• [Task requirements]
Write each line again exactly as it is, from the opening line of the records below through the one containing "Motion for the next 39", and add nothing.
• • • • • • •
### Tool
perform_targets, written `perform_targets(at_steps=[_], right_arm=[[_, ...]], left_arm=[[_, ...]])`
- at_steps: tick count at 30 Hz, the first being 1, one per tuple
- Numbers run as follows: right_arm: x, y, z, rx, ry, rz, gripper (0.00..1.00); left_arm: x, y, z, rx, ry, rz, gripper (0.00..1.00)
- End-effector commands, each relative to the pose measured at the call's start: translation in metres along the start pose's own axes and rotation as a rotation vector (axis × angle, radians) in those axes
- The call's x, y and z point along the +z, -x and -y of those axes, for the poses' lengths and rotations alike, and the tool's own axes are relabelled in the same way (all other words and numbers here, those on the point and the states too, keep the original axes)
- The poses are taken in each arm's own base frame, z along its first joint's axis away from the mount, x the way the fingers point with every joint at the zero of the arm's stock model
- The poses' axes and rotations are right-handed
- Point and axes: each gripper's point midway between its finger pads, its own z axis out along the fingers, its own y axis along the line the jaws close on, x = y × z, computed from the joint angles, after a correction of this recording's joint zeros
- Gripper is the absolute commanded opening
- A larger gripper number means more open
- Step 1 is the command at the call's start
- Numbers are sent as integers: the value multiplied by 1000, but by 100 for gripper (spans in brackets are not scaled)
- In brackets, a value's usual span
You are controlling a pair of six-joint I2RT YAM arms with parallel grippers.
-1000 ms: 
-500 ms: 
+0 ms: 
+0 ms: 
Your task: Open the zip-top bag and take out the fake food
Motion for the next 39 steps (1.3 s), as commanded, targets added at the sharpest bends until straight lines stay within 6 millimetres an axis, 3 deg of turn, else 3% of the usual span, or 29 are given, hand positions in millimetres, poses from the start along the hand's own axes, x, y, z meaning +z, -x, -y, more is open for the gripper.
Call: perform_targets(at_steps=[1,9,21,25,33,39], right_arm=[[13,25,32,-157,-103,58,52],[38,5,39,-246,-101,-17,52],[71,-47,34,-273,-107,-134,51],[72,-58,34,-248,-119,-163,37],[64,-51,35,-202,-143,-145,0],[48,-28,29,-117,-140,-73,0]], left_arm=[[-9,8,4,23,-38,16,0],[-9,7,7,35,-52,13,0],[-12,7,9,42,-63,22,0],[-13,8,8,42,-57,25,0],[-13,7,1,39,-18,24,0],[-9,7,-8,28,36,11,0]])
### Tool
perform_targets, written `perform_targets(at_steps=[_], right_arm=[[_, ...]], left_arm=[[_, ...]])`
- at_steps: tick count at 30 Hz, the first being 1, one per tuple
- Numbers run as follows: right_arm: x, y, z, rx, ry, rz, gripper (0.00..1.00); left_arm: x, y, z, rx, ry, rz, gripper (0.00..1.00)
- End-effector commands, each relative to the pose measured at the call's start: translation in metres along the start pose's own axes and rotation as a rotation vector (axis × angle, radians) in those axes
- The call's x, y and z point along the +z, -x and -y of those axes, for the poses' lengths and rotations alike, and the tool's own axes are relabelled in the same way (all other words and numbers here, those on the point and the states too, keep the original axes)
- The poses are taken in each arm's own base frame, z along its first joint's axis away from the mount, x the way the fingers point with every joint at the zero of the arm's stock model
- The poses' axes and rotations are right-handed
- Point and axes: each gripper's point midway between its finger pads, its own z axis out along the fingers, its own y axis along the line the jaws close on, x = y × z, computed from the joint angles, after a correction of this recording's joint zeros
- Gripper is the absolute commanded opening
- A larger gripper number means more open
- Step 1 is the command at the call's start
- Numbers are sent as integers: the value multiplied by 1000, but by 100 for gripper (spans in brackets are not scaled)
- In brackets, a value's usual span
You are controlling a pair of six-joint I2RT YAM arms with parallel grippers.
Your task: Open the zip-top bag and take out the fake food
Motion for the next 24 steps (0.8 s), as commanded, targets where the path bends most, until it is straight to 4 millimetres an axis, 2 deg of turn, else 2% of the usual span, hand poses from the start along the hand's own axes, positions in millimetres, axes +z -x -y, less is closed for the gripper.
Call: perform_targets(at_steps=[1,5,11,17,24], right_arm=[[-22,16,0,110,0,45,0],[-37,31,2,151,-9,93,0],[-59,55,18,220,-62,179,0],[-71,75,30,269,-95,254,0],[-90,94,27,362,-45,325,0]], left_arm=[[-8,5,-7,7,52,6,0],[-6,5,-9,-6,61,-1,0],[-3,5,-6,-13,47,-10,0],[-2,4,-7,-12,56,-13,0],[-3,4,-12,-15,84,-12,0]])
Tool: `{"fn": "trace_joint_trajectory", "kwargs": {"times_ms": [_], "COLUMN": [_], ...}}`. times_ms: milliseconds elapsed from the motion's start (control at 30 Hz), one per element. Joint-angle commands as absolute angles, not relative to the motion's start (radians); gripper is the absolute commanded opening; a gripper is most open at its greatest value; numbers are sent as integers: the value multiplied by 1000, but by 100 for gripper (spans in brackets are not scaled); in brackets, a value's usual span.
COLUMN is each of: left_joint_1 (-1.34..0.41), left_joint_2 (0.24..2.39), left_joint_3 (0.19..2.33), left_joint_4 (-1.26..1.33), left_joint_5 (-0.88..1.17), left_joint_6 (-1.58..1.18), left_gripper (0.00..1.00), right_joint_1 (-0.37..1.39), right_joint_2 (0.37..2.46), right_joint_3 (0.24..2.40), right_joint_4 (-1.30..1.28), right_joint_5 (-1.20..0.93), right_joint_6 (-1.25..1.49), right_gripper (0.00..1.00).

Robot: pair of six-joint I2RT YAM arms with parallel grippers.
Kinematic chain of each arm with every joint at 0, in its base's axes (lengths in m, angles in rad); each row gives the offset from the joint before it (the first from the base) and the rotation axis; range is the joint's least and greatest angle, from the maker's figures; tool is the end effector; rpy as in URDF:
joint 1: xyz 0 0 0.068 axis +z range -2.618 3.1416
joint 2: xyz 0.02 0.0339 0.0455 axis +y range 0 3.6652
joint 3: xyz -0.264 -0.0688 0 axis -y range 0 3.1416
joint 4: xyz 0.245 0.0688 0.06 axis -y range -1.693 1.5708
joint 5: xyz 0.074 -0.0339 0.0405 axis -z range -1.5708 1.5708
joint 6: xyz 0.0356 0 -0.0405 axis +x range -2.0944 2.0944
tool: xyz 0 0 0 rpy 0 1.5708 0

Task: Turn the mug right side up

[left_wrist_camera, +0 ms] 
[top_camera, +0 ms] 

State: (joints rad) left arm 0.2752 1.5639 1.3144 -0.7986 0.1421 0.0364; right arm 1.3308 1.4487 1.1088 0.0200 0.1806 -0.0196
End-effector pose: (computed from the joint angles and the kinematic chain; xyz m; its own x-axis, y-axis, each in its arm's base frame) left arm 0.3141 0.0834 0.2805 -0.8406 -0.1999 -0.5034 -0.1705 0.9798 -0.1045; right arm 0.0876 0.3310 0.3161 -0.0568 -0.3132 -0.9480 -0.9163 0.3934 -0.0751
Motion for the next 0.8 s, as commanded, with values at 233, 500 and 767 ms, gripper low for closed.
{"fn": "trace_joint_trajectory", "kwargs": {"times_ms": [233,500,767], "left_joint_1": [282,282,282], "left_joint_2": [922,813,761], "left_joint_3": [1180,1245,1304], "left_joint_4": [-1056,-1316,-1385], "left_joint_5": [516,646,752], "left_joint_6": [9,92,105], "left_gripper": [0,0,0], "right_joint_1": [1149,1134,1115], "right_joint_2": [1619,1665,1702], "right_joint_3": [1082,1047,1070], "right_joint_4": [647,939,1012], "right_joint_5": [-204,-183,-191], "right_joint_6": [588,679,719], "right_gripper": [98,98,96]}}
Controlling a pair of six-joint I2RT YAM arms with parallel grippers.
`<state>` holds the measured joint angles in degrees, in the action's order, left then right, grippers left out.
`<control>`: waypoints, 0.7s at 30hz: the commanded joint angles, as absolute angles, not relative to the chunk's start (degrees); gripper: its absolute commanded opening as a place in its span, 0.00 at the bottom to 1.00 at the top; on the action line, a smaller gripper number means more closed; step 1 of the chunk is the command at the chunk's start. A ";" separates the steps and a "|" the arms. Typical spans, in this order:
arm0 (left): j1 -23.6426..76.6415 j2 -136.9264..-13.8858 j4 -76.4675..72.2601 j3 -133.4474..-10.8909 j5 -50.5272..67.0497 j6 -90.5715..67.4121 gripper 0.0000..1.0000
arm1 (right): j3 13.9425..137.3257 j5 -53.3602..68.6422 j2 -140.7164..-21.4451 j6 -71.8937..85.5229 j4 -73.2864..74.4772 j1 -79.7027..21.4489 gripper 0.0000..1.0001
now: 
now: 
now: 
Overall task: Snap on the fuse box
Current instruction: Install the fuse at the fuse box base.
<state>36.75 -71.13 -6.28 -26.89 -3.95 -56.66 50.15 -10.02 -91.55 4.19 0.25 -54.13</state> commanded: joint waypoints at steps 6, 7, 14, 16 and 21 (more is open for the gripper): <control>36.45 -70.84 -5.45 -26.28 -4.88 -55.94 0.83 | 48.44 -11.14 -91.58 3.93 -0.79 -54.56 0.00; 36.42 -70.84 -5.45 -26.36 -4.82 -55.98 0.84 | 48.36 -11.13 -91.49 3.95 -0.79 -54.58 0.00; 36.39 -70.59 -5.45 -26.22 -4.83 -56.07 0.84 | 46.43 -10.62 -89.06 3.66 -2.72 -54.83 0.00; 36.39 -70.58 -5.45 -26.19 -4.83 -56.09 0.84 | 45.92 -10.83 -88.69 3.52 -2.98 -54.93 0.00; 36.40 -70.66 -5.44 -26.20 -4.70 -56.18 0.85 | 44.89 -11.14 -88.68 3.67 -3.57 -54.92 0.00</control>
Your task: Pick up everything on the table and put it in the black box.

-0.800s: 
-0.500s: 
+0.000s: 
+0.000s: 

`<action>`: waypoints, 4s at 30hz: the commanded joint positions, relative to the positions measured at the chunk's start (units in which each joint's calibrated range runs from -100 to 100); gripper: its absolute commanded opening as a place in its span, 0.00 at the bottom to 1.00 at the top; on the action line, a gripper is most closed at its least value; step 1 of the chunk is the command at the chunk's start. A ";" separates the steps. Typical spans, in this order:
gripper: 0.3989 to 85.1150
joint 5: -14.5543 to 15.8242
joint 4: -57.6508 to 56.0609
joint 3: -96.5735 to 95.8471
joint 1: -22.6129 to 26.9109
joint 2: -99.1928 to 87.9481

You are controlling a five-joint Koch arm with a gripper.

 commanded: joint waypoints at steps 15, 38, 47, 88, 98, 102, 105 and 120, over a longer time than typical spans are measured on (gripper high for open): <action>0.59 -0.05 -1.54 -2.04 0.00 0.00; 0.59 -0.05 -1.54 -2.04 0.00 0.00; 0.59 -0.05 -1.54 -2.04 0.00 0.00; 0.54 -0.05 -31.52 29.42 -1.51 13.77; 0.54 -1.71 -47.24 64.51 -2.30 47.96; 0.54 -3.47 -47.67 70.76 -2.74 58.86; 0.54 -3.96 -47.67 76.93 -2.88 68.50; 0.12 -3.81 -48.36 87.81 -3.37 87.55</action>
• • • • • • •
• [The completed task]
### Tool
perform_targets, written `perform_targets(at_steps=[_], right_arm=[[_, ...]], left_arm=[[_, ...]])`
- at_steps: tick count at 30 Hz, the first being 1, one per tuple
- Numbers run as follows: right_arm: x, y, z, rx, ry, rz, gripper (0.00..1.00); left_arm: x, y, z, rx, ry, rz, gripper (0.00..1.00)
- End-effector commands, each relative to the pose measured at the call's start: translation in metres along the start pose's own axes and rotation as a rotation vector (axis × angle, radians) in those axes
- The call's x, y and z point along the +z, -x and -y of those axes, for the poses' lengths and rotations alike, and the tool's own axes are relabelled in the same way (all other words and numbers here, those on the point and the states too, keep the original axes)
- The poses are taken in each arm's own base frame, z along its first joint's axis away from the mount, x the way the fingers point with every joint at the zero of the arm's stock model
- The poses' axes and rotations are right-handed
- Point and axes: each gripper's point midway between its finger pads, its own z axis out along the fingers, its own y axis along the line the jaws close on, x = y × z, computed from the joint angles, after a correction of this recording's joint zeros
- Gripper is the absolute commanded opening
- A larger gripper number means more open
- Step 1 is the command at the call's start
- Numbers are sent as integers: the value multiplied by 1000, but by 100 for gripper (spans in brackets are not scaled)
- In brackets, a value's usual span
You are controlling a pair of six-joint I2RT YAM arms with parallel grippers.
-1000 ms: 
-500 ms: 
+0 ms: 
+0 ms: 
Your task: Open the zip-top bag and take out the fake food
Motion for the next 39 steps (1.3 s), as commanded, targets added at the sharpest bends until straight lines stay within 6 millimetres an axis, 3 deg of turn, else 3% of the usual span, or 29 are given, hand positions in millimetres, poses from the start along the hand's own axes, x, y, z meaning +z, -x, -y, more is open for the gripper.

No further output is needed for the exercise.